Summer Creek, Oregon

 “You want me to do what?” Chef Owen Thorpe looked up from the lemon beurre blanc sauce simmering on the rangetop to glare over his shoulder at Emery Cole.

The woman’s hand rested on the protruding mound of her belly, and she leaned back slightly, as though the weight of being eight months pregnant threw her balance off kilter. Owen didn’t know much about pregnant women, but Emery looked like she might give birth to a buffalo, considering the way her waistline appeared to expand by the day.

Wisely, he kept that thought to himself.

As though she could read his mind, Emery lifted her chin a notch and pinned him with a steely glare. “You heard me.”

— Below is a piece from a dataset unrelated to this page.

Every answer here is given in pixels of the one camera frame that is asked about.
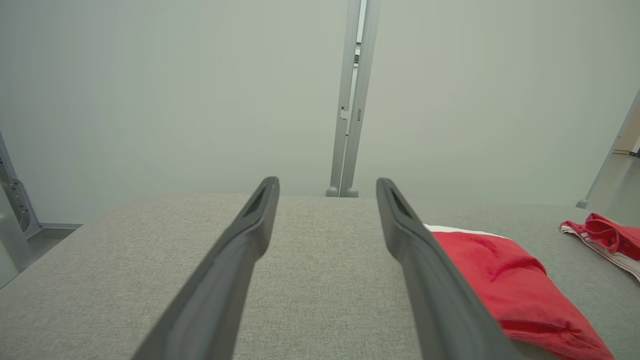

Owen shifted uncomfortably, feeling like a delinquent boy about to land himself in detention. He trailed a spoon through the sauce to buy himself a moment of time and then glanced at Emery again, trying to gauge if she was serious or merely trying to antagonize him.

His reluctance must have been evident in his beleaguered expression because she waddled a step closer to him. “Please, Owen? Your contribution would be the biggest component of the package. It will be fabulous publicity for Summer Creek and your business. It will also raise funds for the children’s hospital in Portland. It’s a great cause.”

“It is a great cause, no argument there, but I …” Owen sighed, realizing it was pointless to disagree with Emery. He wanted to support the children’s hospital. That wasn’t the issue.

What she wanted him to donate to the Summer Creek package she was putting together was the problem.

However, Emery was both determined and persistent. Once she landed on an idea, it would have been easier to move the nearby mountains than change her mind. It was probably a good thing her husband was equally stubborn and tenacious, or Emery might have run roughshod right over the top of Hudson Cole.

Amused by the image in his mind of the burly rancher being henpecked by his wife, Owen turned back to the sauce to hide a grin.

Emery would never nag anyone to the brink of death, but she possessed the ability to bring people around to her way of thinking without them even realizing it.

Mitchell Kane might be the mayor of Summer Creek, but there wasn’t a doubt in anyone’s mind that Emery was in charge. She was the one who’d landed on the brilliant idea to turn the run-down old buildings in town into historical tours that drew in flocks of tourists from spring through autumn. Emery was the one who’d come up with ideas for festivals and events that kept crowds surging into their community on the weekends.

Thanks to her vision of what Summer Creek could be, the town was no longer dying. In fact, it was beginning to thrive, at least during the warmer months.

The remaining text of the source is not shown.